A few entries later and Frank slowed the feed again. The look on his uncle's face was a worried one. "March 25th, 2075," the image of George Angell began, and the tone in his voice was as worried as the expression on his face, "Wilcox failed to meet with me two days ago, as per out regular appointment. I tried to contact him, but there was no answer. I found out this morning that he has been admitted to the hospital with a high fever and rambling incoherently in his sleep. The doctors cannot identify the cause.
"The problem is his ramblings are only incoherent to people who don't know what he and I have learned. The words that his doctors have attributed to as babbling sounds much like the same odd language as the script he provided when he first visited me. Indeed, he was heard to utter the words Cthulhu and Fhtagn more than once, as well as frequently repeated a new word, R'lyeh. I took a recording of his speaking while he slept and will be asking Palsang to examine it.
"The poor boy lives in a near constant state of horror from these fever dreams now. It is only when he wakes that he seems to have any semblance of peace, and even then he merely stares silently at the ceiling from his hospital bed, his energy spent in tossing and thrashing about from his nightmares.
"I can only hope that Wilcox makes a full recovery, but at this point, it is anyone's guess," George ended, and Frank could see that he had grown to like the artist enough to express an almost fatherly concern. Perhaps their shared pursuit of this Cthulhu thing had served as a bonding experience of some sort.
There were a couple more entries that followed. Mostly these exhibited George's concern regarding the health of the artist, some showed aggravation that it was taking Professor Palsang so long to provide a translation to the recordings, which he had transcribed phonetically to protect the artists anonymity and Frank could tell that his uncle was venting frustration at Wilcox's health more than at his actual colleague.

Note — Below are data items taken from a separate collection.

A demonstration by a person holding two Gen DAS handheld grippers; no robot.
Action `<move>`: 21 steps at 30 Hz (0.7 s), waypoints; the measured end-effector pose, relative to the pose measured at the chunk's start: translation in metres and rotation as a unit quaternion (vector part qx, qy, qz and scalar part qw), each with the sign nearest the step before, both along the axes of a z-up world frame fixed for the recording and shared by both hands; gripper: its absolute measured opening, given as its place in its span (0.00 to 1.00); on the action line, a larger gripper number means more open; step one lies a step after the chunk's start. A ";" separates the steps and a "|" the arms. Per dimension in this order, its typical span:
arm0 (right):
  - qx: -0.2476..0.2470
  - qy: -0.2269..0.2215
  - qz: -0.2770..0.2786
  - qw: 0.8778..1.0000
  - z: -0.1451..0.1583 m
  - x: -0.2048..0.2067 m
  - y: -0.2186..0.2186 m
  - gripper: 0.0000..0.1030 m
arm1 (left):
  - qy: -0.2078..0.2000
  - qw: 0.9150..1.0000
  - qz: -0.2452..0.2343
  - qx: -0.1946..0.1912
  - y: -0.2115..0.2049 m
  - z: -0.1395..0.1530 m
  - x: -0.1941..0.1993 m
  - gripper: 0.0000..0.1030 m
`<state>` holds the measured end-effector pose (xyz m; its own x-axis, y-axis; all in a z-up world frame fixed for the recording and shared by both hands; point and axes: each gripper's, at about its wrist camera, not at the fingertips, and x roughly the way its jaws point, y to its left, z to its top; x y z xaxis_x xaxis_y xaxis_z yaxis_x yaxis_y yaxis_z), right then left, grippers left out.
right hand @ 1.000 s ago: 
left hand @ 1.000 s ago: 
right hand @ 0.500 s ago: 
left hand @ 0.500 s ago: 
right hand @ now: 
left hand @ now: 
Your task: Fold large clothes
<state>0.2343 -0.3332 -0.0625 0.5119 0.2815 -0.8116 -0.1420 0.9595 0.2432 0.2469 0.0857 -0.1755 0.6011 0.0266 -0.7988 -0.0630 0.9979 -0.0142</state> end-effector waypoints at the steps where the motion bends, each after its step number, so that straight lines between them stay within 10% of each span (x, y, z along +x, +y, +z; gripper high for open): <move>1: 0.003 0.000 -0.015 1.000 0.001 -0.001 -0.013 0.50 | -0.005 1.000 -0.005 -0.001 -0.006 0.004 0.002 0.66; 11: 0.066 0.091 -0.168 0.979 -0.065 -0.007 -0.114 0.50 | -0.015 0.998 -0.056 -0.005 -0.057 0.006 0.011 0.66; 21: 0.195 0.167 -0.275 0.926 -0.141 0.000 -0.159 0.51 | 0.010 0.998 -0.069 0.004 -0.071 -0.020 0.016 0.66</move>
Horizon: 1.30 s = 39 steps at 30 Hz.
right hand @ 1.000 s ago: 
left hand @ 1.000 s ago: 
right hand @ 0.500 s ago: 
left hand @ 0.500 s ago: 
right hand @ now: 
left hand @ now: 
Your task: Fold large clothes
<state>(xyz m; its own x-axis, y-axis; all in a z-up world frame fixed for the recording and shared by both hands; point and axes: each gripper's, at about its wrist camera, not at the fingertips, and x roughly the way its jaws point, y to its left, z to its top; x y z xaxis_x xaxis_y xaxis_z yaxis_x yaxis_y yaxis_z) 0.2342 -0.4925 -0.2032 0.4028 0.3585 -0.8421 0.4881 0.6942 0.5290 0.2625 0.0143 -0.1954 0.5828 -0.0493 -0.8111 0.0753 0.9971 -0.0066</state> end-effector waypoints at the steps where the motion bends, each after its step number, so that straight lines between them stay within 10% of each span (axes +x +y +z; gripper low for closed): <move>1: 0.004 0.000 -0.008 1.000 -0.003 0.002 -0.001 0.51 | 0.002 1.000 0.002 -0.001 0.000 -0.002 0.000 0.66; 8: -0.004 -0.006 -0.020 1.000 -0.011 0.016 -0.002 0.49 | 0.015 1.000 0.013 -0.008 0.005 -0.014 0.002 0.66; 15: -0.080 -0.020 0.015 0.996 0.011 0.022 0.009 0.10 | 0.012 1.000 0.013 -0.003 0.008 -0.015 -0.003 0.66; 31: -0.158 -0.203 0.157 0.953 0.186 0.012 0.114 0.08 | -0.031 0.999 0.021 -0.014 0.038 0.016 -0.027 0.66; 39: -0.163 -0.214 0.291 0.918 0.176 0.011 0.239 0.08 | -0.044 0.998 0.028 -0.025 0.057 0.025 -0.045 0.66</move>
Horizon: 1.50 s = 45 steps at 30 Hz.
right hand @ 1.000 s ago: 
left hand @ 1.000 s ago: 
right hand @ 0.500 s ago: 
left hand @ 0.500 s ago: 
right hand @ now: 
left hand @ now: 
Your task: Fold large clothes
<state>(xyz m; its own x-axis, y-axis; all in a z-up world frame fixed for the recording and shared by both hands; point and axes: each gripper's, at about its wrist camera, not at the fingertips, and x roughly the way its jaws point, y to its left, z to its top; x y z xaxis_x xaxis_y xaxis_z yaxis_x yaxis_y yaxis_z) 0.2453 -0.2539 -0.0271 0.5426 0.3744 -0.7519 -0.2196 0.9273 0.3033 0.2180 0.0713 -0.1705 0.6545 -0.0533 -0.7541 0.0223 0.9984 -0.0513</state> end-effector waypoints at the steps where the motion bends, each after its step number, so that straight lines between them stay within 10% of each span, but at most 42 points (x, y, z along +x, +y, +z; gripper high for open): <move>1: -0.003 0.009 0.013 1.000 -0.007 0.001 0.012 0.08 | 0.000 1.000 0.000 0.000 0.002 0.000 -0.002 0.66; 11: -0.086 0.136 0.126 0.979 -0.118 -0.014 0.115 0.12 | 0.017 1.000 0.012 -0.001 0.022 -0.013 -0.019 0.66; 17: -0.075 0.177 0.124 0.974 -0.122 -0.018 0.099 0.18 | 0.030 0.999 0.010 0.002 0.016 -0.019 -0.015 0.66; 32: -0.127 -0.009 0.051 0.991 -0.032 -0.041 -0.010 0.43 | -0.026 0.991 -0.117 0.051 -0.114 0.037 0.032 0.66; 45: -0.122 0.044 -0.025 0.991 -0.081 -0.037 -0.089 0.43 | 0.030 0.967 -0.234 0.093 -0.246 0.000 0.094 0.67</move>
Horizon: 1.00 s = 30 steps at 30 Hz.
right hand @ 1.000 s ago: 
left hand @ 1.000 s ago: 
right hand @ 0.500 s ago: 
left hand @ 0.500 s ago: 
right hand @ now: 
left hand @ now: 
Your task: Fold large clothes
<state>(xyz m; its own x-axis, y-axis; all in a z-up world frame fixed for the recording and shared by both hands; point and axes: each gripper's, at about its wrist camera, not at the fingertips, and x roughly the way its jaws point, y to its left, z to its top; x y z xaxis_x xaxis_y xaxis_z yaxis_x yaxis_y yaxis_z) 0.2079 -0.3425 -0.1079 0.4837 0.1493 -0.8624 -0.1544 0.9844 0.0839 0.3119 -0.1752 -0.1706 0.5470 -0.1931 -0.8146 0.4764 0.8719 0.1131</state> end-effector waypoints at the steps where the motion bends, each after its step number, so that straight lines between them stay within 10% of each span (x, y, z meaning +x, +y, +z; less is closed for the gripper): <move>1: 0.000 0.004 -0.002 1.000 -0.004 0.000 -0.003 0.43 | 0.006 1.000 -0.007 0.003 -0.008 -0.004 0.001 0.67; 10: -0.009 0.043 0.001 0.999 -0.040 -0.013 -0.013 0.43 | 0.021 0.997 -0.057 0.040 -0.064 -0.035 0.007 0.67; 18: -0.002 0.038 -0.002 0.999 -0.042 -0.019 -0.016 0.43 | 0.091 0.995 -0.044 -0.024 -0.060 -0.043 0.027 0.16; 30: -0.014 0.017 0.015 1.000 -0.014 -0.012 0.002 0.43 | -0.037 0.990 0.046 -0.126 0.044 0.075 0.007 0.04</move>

One part stood out and made Frank shiver in sympathy for Wilcox. Evidently his dreams were not of the ten foot monstrosity that Frank had seen in the other file, but of a much larger version that the young man had described during one of his fits as being like a 'walking mountain wading through towering buildings that came only to its waist'.
As if a ten-foot tall version wasn't bad enough, Wilcox was trapped in his own mind with a version of this thing that could level a city. There was nowhere to run from something like and it was no wonder George had said the man seemed more peaceful awake than asleep.
"April 2nd, 2077," began another in the long line of video journal entries with George clearly excited, "Anthony...I mean Mr. Wilcox has woken this morning. I mean truly woken. His fever is gone and, thankfully, he has no memory of the night terrors that have been plaguing him for roughly two weeks now. For my part, I have no intention of reminding him."
A few more entries followed, but mostly pertaining to Wilcox returning to a more normal state. No more dreams worth noting were mentioned, and over the course of three or four months the two seemed to slowly drift apart. It seemed George's concern for Wilcox was linked directly to the young man's connection with researching the abomination they had come to call Cthulhu.